Task objective ->
Where the line with "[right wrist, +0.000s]" appears below, start writing out lines exactly, and finish with the line with "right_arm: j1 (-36", which is included; write out nothing else.

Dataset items
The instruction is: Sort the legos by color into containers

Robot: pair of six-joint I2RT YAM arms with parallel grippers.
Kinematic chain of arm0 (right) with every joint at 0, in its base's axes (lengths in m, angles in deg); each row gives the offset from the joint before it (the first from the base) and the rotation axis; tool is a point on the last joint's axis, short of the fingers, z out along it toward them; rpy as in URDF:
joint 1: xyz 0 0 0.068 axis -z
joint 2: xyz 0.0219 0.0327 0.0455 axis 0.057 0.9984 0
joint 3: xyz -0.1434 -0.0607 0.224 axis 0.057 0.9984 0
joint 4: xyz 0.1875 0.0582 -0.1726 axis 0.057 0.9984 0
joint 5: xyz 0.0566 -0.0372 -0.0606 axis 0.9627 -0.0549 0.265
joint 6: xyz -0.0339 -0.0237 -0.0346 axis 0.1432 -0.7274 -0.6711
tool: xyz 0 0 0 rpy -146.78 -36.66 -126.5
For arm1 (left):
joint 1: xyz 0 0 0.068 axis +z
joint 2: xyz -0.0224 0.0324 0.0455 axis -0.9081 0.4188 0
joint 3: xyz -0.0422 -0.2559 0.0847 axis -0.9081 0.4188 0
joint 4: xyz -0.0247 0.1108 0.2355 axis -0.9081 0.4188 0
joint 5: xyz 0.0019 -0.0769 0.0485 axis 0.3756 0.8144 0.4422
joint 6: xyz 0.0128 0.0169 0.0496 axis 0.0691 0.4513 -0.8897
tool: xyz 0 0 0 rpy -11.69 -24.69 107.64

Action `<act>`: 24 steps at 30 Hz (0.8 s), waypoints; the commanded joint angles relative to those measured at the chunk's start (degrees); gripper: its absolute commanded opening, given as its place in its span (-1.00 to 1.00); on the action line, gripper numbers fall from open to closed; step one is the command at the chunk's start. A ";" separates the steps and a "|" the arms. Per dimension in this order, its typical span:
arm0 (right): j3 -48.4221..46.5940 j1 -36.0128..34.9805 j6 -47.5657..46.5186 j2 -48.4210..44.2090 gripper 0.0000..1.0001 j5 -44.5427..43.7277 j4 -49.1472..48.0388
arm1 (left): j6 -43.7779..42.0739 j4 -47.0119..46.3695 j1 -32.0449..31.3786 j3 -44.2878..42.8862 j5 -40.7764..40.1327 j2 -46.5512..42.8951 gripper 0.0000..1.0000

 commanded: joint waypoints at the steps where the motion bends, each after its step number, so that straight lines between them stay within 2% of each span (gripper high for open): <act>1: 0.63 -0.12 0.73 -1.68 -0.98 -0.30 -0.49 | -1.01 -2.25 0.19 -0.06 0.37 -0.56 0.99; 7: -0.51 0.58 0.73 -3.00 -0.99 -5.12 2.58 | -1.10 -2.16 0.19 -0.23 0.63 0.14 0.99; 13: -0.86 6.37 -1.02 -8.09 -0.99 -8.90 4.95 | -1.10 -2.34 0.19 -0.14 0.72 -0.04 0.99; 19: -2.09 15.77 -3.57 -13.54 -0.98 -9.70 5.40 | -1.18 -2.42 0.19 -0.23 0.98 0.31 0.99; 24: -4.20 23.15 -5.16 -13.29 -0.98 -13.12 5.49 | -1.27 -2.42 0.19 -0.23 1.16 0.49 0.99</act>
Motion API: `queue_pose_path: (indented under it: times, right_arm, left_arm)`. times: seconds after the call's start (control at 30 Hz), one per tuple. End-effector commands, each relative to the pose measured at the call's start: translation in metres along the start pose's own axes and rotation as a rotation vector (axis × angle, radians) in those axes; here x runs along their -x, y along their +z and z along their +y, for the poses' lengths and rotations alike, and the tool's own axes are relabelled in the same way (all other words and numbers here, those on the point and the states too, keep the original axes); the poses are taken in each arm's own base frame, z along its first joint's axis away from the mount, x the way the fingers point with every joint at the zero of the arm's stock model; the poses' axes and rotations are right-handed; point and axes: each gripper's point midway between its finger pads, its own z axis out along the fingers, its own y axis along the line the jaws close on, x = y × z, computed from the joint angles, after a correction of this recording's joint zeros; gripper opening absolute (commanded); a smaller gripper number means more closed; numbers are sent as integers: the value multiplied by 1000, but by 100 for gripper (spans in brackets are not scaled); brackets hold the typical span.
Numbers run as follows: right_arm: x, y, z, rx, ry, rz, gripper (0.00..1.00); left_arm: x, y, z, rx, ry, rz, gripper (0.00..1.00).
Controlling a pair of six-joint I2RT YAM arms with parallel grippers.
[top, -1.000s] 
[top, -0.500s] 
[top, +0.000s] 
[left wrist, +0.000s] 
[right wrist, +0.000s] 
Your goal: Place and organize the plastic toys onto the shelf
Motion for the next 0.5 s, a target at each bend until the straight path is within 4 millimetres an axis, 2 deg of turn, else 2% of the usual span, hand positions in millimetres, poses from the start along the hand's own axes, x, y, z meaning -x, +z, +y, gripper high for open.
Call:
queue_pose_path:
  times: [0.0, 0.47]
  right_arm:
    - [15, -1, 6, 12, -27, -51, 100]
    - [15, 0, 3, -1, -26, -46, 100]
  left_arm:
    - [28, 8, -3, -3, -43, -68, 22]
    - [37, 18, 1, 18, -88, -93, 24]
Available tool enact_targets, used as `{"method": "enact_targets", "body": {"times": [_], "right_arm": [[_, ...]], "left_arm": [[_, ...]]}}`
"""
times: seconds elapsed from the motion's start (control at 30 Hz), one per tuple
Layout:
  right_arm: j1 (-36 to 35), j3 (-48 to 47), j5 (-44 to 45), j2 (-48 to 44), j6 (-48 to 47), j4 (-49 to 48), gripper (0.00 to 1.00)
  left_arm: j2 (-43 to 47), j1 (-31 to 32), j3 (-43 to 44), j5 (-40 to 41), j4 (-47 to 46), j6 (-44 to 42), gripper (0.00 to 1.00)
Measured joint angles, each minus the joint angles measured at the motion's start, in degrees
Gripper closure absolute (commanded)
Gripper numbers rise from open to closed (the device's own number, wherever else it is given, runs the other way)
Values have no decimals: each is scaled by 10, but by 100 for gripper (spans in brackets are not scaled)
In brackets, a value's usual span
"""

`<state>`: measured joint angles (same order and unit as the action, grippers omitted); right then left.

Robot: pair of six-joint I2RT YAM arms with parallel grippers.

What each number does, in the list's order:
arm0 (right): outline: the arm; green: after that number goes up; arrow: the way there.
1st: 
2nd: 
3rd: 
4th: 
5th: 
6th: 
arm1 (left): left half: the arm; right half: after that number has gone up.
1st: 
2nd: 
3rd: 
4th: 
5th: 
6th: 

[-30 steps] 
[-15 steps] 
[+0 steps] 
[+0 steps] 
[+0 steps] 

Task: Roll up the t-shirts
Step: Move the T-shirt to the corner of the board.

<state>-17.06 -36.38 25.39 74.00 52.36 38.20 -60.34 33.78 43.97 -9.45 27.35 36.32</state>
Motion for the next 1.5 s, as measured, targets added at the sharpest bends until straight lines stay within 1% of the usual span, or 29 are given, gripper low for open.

Written solution ->
[right wrist, +0.000s] 
Your goal: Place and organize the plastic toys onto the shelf
Motion for the next 0.5 s, a target at each bend until the straight path is within 4 millimetres an axis, 2 deg of turn, else 2% of the usual span, hand positions in millimetres, poses from the start along the hand's own axes, x, y, z meaning -x, +z, +y, gripper high for open.
Call:
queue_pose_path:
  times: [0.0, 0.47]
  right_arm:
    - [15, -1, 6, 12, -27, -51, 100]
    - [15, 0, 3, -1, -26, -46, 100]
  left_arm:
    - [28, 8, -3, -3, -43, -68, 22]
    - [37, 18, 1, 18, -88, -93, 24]
Available tool enact_targets, used as `{"method": "enact_targets", "body": {"times": [_], "right_arm": [[_, ...]], "left_arm": [[_, ...]]}}`
"""
times: seconds elapsed from the motion's start (control at 30 Hz), one per tuple
Layout:
  right_arm: j1 (-36 to 35), j3 (-48 to 47), j5 (-44 to 45), j2 (-48 to 44), j6 (-48 to 47), j4 (-49 to 48), gripper (0.00 to 1.00)

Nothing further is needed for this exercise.